*Requirement:*
Each record should be given again exactly, and any picture in it left out.
[[ Data supplied, beginning ]]
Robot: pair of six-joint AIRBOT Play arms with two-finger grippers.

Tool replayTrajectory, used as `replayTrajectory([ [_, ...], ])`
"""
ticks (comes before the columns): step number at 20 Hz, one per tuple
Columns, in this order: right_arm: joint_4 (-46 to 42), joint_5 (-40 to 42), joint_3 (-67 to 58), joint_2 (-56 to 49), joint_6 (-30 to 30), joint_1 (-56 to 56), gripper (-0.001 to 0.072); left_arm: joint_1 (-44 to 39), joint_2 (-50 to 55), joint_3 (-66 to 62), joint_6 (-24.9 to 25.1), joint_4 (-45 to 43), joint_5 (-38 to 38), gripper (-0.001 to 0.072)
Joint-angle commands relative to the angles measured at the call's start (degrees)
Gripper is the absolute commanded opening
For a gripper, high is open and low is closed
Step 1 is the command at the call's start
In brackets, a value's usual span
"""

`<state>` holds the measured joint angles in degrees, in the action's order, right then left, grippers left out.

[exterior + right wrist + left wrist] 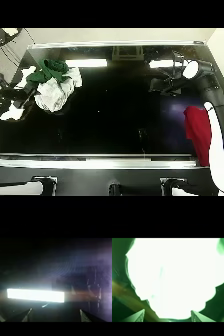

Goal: Fold the shirts.

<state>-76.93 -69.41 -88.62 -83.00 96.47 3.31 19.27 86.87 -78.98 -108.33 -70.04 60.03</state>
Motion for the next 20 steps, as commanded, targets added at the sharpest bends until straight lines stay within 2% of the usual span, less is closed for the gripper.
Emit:
replayTrajectory([
  [1, 1.2, 0.1, 0.0, 0.0, 0.0, 0.0, 0.0695, 0.3, 7.8, 0.1, 4.9, 11.5, -5.0, 0.072],
  [5, 2.8, -2.5, 0.0, 0.0, 0.0, 0.0, 0.0695, -1.9, 13.4, 0.1, 4.9, 13.9, -11.2, 0.072],
  [6, 3.2, -3.7, 0.0, 0.0, 0.0, 0.0, 0.0696, -1.8, 13.7, 0.1, 4.9, 14.4, -11.5, 0.0683],
  [8, 3.4, -4.7, 0.0, 0.0, 0.0, 0.0, 0.0695, -0.9, 12.9, -0.1, 5.0, 15.7, -10.3, 0.0022],
  [10, 2.9, -4.9, -0.1, 0.3, -0.1, 0.0, 0.0687, -0.5, 9.7, -2.2, 8.4, 16.4, -9.8, 0.0029],
  [12, 2.1, -4.9, -0.2, 2.2, -2.4, 0.0, 0.0675, -1.1, 2.8, -4.9, 15.4, 16.7, -9.4, 0.0029],
  [15, 0.7, -3.8, -0.3, 7.6, -2.8, 0.0, 0.0675, -4.8, -13.4, -5.7, 25.8, 16.7, -8.7, 0.0029],
  [17, 0.6, -3.6, -0.3, 12.5, -2.6, 0.0, 0.0675, -10.1, -23.5, -5.7, 28.9, 16.7, -7.8, 0.0029],
  [20, 0.6, -5.0, -0.3, 20.2, -2.6, 0.0, 0.0675, -21.7, -32.3, -5.5, 28.9, 16.7, -6.9, 0.0029],
])
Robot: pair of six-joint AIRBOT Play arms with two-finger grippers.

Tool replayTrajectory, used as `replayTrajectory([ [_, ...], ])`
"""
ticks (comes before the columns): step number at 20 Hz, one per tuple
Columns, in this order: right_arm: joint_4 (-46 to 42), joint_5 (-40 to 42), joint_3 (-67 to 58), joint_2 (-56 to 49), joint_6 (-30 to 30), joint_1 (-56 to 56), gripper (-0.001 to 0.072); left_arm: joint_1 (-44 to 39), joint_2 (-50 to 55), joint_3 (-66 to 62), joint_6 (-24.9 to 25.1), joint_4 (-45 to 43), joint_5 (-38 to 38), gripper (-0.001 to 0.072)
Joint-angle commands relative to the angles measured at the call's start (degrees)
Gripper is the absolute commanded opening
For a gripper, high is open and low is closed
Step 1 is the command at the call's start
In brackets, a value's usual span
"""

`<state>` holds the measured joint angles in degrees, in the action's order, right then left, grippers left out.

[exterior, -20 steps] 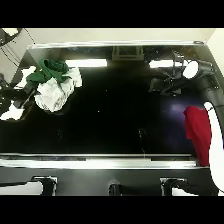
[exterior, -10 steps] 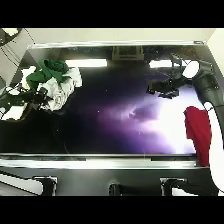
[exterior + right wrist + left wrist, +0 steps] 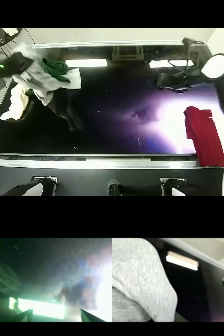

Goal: Fold the shirts.

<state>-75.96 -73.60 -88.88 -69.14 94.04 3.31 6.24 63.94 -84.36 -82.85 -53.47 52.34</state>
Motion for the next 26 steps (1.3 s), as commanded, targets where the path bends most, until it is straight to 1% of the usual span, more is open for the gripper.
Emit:
replayTrajectory([
  [1, -0.3, -1.7, 0.0, 9.0, -0.2, 0.0, 0.0675, -12.9, -10.5, 0.2, 3.4, 0.1, 0.8, 0.0029],
  [3, -0.4, -3.6, 0.0, 13.9, -0.2, 0.0, 0.0674, -21.8, -10.1, 1.3, 3.4, 0.0, 0.7, 0.0029],
  [5, -0.6, -5.4, 0.0, 17.8, -0.1, 0.0, 0.0674, -29.4, -7.2, 4.1, 3.4, -0.1, 0.6, 0.0029],
  [8, -3.3, -7.8, 0.0, 21.8, 2.3, 0.0, 0.0675, -38.4, 1.4, 10.3, 3.3, -0.1, 0.6, 0.0029],
  [9, -4.4, -8.2, 0.0, 22.4, 2.9, 0.0, 0.0675, -40.7, 5.0, 11.6, 2.5, -0.1, 1.4, 0.005],
  [10, -5.5, -8.7, 0.0, 22.6, 2.9, 0.0, 0.0675, -42.2, 9.3, 11.5, 2.3, 0.0, 4.5, 0.036],
  [11, -6.4, -9.2, 0.0, 22.6, 2.9, 0.0, 0.0675, -42.4, 12.8, 10.3, 1.0, -0.2, 9.9, 0.0645],
  [12, -6.7, -9.5, 0.0, 22.4, 2.9, 0.0, 0.0675, -41.5, 15.6, 8.1, -0.2, -1.4, 17.1, 0.0667],
  [13, -6.8, -9.5, 0.1, 22.1, 2.9, 0.0, 0.0675, -39.7, 17.0, 6.0, -0.3, -3.8, 23.1, 0.0667],
  [14, -6.8, -9.5, 0.1, 21.6, 2.8, 0.0, 0.0674, -37.5, 16.9, 4.5, -0.3, -7.4, 26.6, 0.0666],
  [16, -6.8, -10.7, 0.1, 19.3, 2.8, 0.0, 0.0672, -31.6, 14.7, 3.3, -0.5, -17.8, 29.3, 0.0666],
  [17, -6.7, -12.3, 0.1, 17.4, 2.8, 0.0, 0.0672, -28.5, 13.5, 3.8, -2.3, -22.2, 30.1, 0.0665],
  [18, -6.2, -14.5, 0.4, 15.3, 2.8, 0.0, 0.0673, -25.0, 12.5, 5.1, -4.1, -24.6, 30.9, 0.0665],
  [20, -4.5, -18.3, 2.5, 10.6, 2.6, 0.0, 0.0677, -19.5, 11.0, 10.6, -4.2, -23.8, 31.2, 0.0665],
  [21, -2.7, -18.3, 4.8, 8.4, 1.4, 0.0, 0.0678, -17.8, 10.6, 14.3, -4.1, -23.6, 31.2, 0.0665],
  [23, 0.5, -15.2, 10.0, 4.7, -0.3, 0.0, 0.068, -16.1, 10.5, 22.8, -2.9, -21.1, 30.1, 0.0666],
  [24, 2.2, -12.9, 12.9, 2.7, -0.3, 0.0, 0.068, -15.9, 10.4, 27.4, -1.6, -17.7, 29.6, 0.0666],
  [26, 5.4, -9.2, 17.4, -1.0, -0.3, 0.0, 0.0679, -16.0, 10.2, 35.7, -0.9, -10.4, 25.9, 0.0666],
])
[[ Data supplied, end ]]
*Exercise response:*
Robot: pair of six-joint AIRBOT Play arms with two-finger grippers.

Tool replayTrajectory, used as `replayTrajectory([ [_, ...], ])`
"""
ticks (comes before the columns): step number at 20 Hz, one per tuple
Columns, in this order: right_arm: joint_4 (-46 to 42), joint_5 (-40 to 42), joint_3 (-67 to 58), joint_2 (-56 to 49), joint_6 (-30 to 30), joint_1 (-56 to 56), gripper (-0.001 to 0.072); left_arm: joint_1 (-44 to 39), joint_2 (-50 to 55), joint_3 (-66 to 62), joint_6 (-24.9 to 25.1), joint_4 (-45 to 43), joint_5 (-38 to 38), gripper (-0.001 to 0.072)
Joint-angle commands relative to the angles measured at the call's start (degrees)
Gripper is the absolute commanded opening
For a gripper, high is open and low is closed
Step 1 is the command at the call's start
In brackets, a value's usual span
"""

`<state>` holds the measured joint angles in degrees, in the action's order, right then left, grippers left out.

[exterior + right wrist + left wrist] 

Goal: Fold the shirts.

<state>-76.93 -69.41 -88.62 -83.00 96.47 3.31 19.27 86.87 -78.98 -108.33 -70.04 60.03</state>
Motion for the next 20 steps, as commanded, targets added at the sharpest bends until straight lines stay within 2% of the usual span, less is closed for the gripper.
Emit:
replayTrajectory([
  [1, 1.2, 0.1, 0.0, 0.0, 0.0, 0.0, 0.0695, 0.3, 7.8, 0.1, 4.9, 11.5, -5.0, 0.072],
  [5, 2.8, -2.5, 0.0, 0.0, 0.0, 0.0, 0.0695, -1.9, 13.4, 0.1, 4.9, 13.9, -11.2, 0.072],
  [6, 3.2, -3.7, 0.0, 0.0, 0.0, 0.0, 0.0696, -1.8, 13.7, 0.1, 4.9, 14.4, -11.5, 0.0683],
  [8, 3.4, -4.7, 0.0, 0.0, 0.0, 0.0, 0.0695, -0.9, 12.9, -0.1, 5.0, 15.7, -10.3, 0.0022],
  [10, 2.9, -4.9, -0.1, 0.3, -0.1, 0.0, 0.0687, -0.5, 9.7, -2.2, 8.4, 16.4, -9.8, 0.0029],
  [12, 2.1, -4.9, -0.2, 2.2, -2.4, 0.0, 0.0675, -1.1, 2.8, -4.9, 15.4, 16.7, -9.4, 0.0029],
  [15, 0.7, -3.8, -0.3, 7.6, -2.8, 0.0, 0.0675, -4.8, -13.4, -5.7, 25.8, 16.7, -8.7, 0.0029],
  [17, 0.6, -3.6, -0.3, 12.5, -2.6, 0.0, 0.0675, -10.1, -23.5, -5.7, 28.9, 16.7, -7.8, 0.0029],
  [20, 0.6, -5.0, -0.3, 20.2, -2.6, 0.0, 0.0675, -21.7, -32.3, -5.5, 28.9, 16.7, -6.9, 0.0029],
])
Robot: pair of six-joint AIRBOT Play arms with two-finger grippers.

Tool replayTrajectory, used as `replayTrajectory([ [_, ...], ])`
"""
ticks (comes before the columns): step number at 20 Hz, one per tuple
Columns, in this order: right_arm: joint_4 (-46 to 42), joint_5 (-40 to 42), joint_3 (-67 to 58), joint_2 (-56 to 49), joint_6 (-30 to 30), joint_1 (-56 to 56), gripper (-0.001 to 0.072); left_arm: joint_1 (-44 to 39), joint_2 (-50 to 55), joint_3 (-66 to 62), joint_6 (-24.9 to 25.1), joint_4 (-45 to 43), joint_5 (-38 to 38), gripper (-0.001 to 0.072)
Joint-angle commands relative to the angles measured at the call's start (degrees)
Gripper is the absolute commanded opening
For a gripper, high is open and low is closed
Step 1 is the command at the call's start
In brackets, a value's usual span
"""

`<state>` holds the measured joint angles in degrees, in the action's order, right then left, grippers left out.

[exterior, -20 steps] 
[exterior, -10 steps] 
[exterior + right wrist + left wrist, +0 steps] 

Goal: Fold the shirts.

<state>-75.96 -73.60 -88.88 -69.14 94.04 3.31 6.24 63.94 -84.36 -82.85 -53.47 52.34</state>
Motion for the next 26 steps (1.3 s), as commanded, targets where the path bends most, until it is straight to 1% of the usual span, more is open for the gripper.
Emit:
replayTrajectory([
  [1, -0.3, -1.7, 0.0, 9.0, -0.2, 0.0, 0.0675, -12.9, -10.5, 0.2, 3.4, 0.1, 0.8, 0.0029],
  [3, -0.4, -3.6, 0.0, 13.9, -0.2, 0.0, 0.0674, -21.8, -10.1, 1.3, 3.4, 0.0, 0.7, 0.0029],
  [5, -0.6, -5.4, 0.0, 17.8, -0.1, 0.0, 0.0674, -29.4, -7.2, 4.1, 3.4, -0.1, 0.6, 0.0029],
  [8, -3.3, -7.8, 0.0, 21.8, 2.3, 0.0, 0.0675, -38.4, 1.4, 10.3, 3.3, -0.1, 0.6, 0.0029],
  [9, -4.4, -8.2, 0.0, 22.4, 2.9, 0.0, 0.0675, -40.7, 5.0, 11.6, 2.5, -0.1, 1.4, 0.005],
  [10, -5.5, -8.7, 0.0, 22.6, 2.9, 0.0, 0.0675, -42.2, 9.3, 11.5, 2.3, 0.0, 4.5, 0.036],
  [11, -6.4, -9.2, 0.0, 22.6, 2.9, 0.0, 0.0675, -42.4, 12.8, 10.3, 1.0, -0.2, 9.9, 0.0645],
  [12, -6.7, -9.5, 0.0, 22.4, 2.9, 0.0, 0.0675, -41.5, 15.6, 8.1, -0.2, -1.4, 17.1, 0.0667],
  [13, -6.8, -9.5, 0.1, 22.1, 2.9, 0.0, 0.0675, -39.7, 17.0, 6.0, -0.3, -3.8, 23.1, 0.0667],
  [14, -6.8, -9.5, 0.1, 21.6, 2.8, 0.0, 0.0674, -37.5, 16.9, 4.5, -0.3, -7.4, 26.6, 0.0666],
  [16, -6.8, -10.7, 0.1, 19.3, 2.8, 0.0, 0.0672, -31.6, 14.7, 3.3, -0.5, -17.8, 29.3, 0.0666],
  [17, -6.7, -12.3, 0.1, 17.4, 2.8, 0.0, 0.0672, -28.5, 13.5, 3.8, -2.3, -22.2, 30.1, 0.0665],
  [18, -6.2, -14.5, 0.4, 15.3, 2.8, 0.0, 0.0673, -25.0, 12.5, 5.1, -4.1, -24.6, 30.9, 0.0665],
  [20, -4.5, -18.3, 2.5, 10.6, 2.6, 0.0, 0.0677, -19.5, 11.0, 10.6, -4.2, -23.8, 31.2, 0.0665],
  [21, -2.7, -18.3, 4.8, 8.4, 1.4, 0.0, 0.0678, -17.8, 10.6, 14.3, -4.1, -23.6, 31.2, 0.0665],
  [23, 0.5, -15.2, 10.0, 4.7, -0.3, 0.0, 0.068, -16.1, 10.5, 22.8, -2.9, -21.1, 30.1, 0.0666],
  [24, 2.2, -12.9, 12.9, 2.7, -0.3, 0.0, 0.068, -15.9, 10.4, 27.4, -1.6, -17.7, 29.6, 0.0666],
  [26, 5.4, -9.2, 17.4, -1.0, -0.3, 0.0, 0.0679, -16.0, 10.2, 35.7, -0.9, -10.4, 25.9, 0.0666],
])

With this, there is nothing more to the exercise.